Reputation: 1658
I'm try to merge several dataframes in loop. My code is :
my_dict = {
'1':{
'providers_using':{
'providers':['prov1','prov2','prov3'],
'calls_count':[10,20,30]
}
},
'2':{
'providers_using':{
'providers':['prov1','prov2','prov3'],
'calls_count':[100,200,300]
}
},
'3':{
'providers_using':{
'providers':['prov1','prov2','prov3'],
'calls_count':[1000,2000,3000]
}
}
}
df_joined = pd.DataFrame(columns = ['providers','calls_count'])
for i in range(1,4):
gw_df = pd.DataFrame.from_dict(my_dict[str(i)]['providers_using'])
gw_df.rename(columns={"calls_count":"gw" + str(i)})
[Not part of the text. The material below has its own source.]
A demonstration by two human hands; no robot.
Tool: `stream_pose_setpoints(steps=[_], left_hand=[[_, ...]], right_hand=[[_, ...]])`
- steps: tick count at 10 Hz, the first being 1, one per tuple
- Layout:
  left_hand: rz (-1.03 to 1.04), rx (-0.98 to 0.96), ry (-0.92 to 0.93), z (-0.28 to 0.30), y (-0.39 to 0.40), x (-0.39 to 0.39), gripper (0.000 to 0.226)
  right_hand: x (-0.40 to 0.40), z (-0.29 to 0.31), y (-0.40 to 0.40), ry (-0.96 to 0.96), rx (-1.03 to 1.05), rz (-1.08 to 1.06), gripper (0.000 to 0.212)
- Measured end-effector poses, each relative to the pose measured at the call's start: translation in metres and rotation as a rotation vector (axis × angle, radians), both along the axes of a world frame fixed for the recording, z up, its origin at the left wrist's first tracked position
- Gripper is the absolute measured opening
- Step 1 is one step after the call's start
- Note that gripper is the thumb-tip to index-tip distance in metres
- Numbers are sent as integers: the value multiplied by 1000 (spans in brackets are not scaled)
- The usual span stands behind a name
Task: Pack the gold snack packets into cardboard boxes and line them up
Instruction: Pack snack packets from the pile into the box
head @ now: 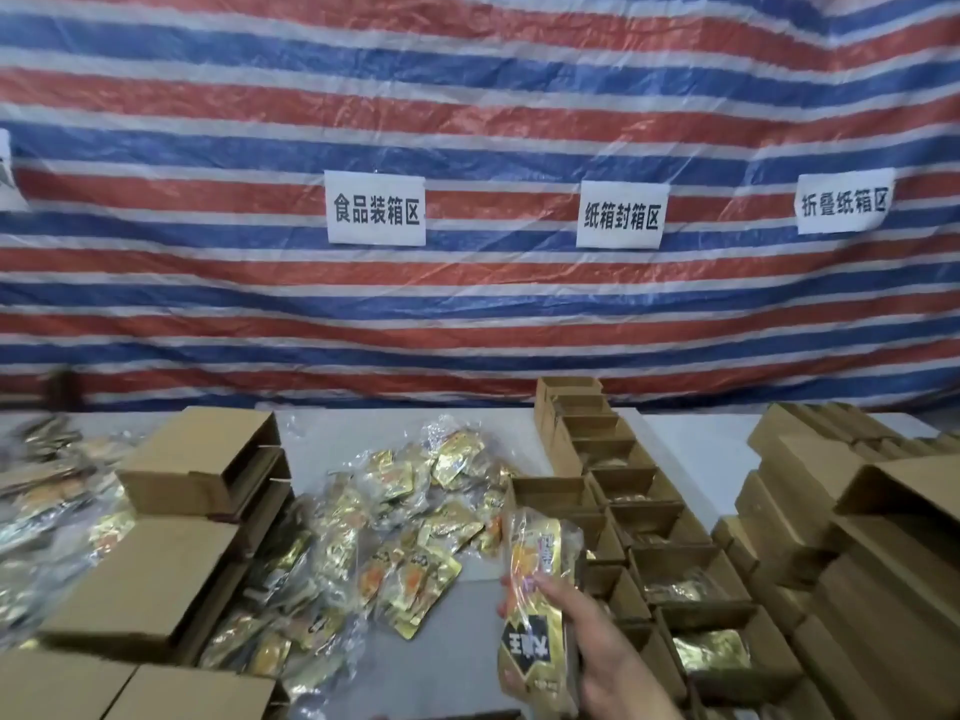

df_joined = pd.merge(df_joined,gw_df,left_on='providers',right_on = 'providers',how='outer')
print(df_joined)
Result is:
calls_count_x providers calls_count_y calls_count_x calls_count_y
0 NaN prov1 10 100 1000
1 NaN prov2 20 200 2000
2 NaN prov3 30 300 3000
But i want get names columns "calls_count" as gw1,gw2,gw3, etc. The count of steps in loop maybe random so it's not acceptable just do :
df_joined.columns = ['gw1','gw2','gw3']
Expected output is:
providers gw1 gw3 gw3
0 prov1 10 100 1000
1 prov2 20 200 2000
2 prov3 30 300 3000
Btw - why columns name are "calls_count_y","calls_count_x" ?
Upvotes: 0
Views: 765
Reputation: 262484
Here is a way to get the expected output from the initial dictionary without looping:
(pd.concat({k: pd.DataFrame(v).T.apply(pd.Series.explode) # unnest the lists
for k,v in my_dict.items()})
.reset_index() # dict keys as column
.pivot(index='providers', # pivot the calls count
columns='level_0',
values='calls_count')
.add_prefix('gw') # rename columns
.rename_axis('', axis=1) # remove 'level_0' name
.reset_index() # index as column
)
output:
providers gw1 gw2 gw3
0 prov1 10 100 1000
1 prov2 20 200 2000
2 prov3 30 300 3000
Upvotes: 1
Reputation: 2019
Below is the trick. You can also rename the columns. The idea is to create a list of columns as per the name gw + str(i)
and create a column list.
col = []
for i in range(1,4):
col.append("gw" + str(i))
gw_df = pd.DataFrame.from_dict(my_dict[str(i)]['providers_using'])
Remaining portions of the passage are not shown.